The festering wounds of Manus and Nauru
30 September 2019
FR GIORGIO LICINI
PORT MORESBY – Yesterday was World Migrant and Refugee Day and a message from Pope Francis to mark the day was particularly meaningful for our part of the world.
The words of the Pope help uncover a sense of truth about what has been going on for the past six years in Nauru and Manus.
“Migrants, refugees, displaced persons and victims of trafficking have become emblems of exclusion,” he said.
“In addition to the hardships that their condition entails, they are often looked down upon and considered the source of all society’s ills.
“That attitude is an alarm bell warning of the moral decline we will face if we continue to give ground to the throw-away culture.”
So let me mention here some critical language and facts associated with the festering wounds of Nauru and Manus.
Not a bad idea in itself, but not credible. New Zealand, New Caledonia and possibly Fiji are not involved, only the very remote, hot and mosquito-infested islands of Nauru and Manus.
Besides that, nobody knows what the agreements for ‘regional processing’ in these two countries include in terms of the duties and conditions of the contracting parties.
It is probably not a ‘regional processing’ exercise, but a punitive measure against less fortunate individuals made unwelcome by the better off white tribes of the continent, more precisely of Australia.
A few countries in the world have a high standard of health care and others have an acceptable standard.
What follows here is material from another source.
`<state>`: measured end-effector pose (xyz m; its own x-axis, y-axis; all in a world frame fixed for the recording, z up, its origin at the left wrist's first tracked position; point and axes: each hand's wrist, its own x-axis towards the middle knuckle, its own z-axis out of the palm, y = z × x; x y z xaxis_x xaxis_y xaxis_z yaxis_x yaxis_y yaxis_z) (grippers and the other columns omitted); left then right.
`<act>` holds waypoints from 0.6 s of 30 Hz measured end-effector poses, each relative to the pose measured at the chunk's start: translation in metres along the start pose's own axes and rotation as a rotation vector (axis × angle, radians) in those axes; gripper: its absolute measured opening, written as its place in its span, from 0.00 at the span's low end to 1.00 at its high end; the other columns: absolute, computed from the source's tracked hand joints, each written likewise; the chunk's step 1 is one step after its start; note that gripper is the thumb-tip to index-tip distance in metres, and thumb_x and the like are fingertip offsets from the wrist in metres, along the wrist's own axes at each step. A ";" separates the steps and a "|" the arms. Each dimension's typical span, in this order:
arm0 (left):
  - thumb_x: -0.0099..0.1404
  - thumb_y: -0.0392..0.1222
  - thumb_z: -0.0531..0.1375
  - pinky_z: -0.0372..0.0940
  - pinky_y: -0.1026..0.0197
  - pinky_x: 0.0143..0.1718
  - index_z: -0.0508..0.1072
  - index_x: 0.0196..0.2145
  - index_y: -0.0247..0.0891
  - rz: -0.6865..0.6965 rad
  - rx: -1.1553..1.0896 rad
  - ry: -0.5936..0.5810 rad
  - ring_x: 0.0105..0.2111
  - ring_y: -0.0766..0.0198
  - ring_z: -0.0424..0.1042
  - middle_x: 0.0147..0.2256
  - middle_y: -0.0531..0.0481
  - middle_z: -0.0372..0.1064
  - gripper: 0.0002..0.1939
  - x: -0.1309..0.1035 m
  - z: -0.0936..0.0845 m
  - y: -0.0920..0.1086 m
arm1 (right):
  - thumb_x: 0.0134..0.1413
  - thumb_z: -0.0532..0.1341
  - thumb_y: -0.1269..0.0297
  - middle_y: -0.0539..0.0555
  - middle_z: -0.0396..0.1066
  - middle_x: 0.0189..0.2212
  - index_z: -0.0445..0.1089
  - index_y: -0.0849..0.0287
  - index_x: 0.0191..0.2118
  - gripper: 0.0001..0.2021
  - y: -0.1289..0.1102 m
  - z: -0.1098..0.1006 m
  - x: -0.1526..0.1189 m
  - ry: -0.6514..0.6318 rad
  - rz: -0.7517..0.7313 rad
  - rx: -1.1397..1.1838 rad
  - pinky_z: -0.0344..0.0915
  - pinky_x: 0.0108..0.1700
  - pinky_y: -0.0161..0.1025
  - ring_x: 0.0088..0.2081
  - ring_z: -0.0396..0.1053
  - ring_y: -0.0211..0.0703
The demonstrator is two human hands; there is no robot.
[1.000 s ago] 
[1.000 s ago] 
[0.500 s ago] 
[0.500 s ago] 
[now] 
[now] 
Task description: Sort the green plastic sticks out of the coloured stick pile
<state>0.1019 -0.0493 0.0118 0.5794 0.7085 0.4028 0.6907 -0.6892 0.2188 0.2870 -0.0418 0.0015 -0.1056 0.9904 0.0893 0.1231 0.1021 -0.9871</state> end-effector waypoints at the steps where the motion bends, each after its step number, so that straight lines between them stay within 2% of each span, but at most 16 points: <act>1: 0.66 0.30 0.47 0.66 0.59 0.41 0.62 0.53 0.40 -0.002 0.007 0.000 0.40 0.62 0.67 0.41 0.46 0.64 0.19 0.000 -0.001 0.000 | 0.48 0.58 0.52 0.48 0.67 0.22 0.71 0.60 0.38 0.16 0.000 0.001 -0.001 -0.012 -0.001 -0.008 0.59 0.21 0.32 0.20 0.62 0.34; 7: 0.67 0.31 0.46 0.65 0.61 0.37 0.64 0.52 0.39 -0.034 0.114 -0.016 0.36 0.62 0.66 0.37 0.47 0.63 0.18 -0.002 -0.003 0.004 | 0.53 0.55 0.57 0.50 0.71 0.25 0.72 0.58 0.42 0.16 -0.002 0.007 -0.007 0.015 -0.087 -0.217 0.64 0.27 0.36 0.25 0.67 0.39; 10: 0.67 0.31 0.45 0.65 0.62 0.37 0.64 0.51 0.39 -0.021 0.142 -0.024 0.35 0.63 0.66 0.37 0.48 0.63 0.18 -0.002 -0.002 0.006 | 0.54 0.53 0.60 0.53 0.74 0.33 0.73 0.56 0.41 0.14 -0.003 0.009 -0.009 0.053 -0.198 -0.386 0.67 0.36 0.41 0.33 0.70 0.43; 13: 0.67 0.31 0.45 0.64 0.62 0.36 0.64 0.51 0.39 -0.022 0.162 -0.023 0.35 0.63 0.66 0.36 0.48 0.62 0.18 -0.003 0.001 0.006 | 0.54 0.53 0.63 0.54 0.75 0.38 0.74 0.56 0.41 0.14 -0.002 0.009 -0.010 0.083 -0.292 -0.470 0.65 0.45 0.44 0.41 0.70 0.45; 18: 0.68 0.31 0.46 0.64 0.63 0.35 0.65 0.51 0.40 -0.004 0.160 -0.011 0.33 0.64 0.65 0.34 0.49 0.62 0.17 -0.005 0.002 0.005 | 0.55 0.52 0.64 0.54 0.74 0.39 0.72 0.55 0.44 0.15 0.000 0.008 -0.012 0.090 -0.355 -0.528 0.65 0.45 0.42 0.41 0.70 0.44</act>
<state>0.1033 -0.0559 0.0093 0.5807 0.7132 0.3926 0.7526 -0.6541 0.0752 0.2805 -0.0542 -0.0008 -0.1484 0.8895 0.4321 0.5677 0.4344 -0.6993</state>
But Nauru and Papua New Guinea fall within the majority of countries that, in spite of all the goodwill, still can’t ensure proper care for their citizens.
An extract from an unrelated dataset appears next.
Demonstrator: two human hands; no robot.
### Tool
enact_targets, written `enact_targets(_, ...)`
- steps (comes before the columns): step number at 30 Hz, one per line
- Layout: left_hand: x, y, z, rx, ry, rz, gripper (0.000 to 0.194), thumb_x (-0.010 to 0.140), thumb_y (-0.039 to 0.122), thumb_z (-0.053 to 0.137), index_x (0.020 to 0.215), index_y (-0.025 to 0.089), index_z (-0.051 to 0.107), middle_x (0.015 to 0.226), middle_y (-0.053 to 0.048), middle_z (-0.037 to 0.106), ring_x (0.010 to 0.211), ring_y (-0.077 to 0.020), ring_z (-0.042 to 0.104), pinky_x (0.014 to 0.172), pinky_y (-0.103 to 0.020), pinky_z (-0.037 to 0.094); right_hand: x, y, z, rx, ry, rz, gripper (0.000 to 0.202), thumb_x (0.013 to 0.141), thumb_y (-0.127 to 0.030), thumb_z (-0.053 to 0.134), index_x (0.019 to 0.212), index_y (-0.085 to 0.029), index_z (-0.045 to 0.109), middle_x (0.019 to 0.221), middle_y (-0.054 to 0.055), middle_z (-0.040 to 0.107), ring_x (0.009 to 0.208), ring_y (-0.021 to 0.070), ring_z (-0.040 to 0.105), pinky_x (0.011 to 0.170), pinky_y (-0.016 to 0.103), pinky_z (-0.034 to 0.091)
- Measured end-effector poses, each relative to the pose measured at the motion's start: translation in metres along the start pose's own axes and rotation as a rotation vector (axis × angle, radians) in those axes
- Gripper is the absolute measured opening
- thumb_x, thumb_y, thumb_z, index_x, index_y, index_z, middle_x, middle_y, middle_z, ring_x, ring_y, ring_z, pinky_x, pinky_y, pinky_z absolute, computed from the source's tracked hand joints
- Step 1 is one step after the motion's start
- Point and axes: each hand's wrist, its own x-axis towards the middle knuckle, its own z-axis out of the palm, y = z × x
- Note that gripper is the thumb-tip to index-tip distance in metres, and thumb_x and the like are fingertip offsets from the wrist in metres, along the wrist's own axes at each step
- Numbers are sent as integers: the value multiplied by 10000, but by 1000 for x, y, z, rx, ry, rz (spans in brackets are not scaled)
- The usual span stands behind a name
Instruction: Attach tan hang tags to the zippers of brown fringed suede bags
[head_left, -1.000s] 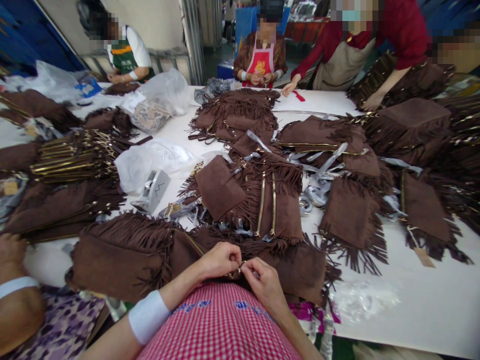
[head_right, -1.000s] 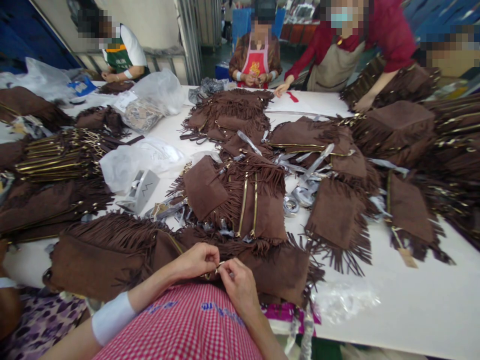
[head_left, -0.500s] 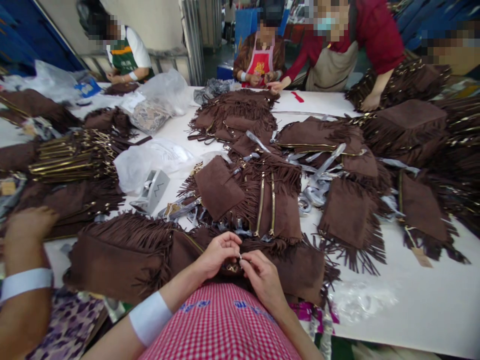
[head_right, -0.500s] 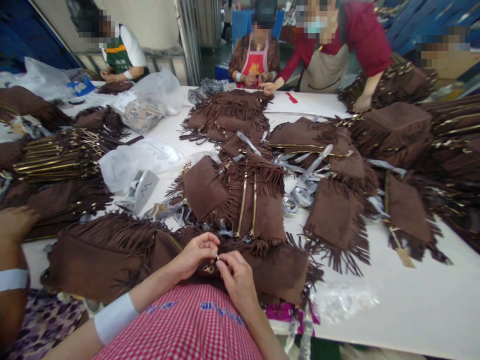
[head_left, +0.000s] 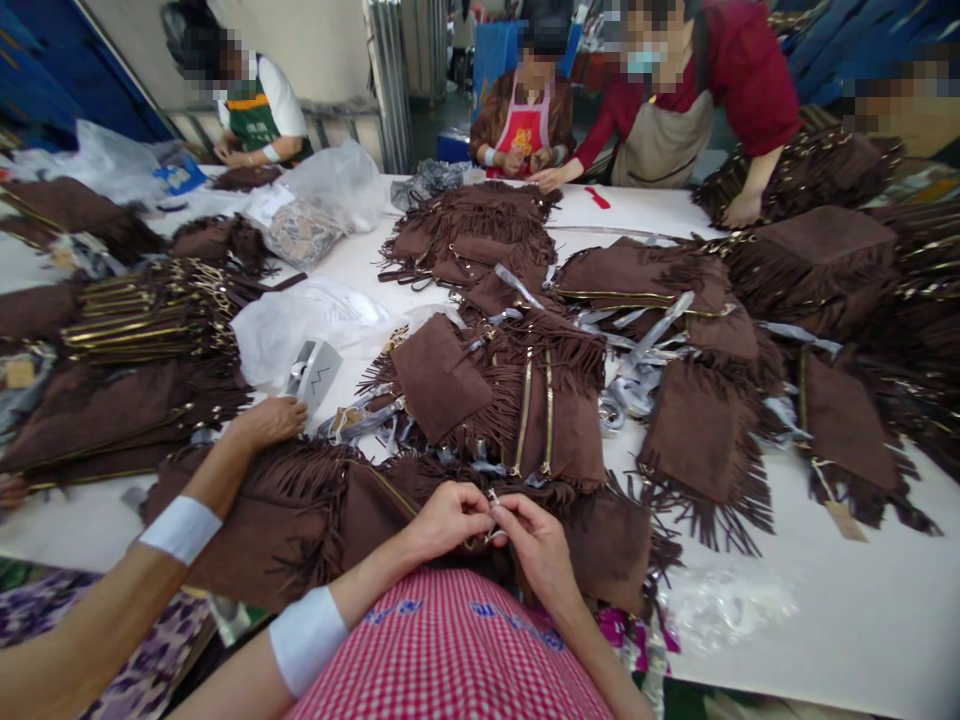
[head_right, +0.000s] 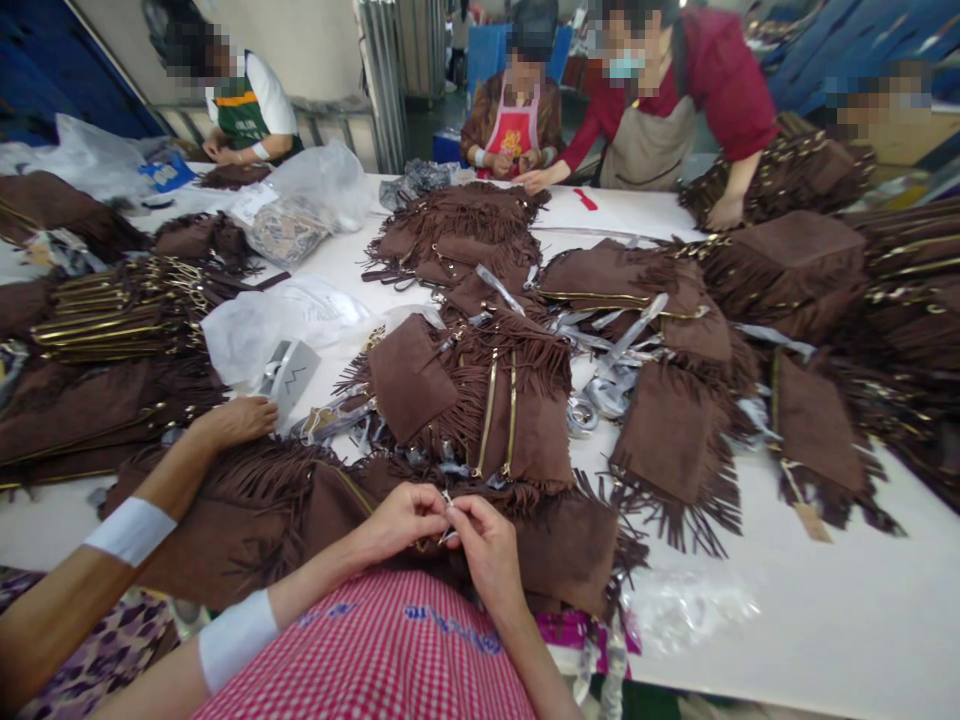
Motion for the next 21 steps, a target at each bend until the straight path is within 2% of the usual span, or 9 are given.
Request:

These countries tend to have few doctors, scarcity of medicines, lack of equipment and lack of facilities.
Thousands of people die in PNG every year from curable diseases despite everybody’s efforts. Trying to push the idea that asylum seekers and refugees in PNG have proper health care is laughable and irritating.
It denotes outright ignorance or an offensive insincerity towards operators on the ground. Governments know that adequate health care is not being achieved even by local private hospitals.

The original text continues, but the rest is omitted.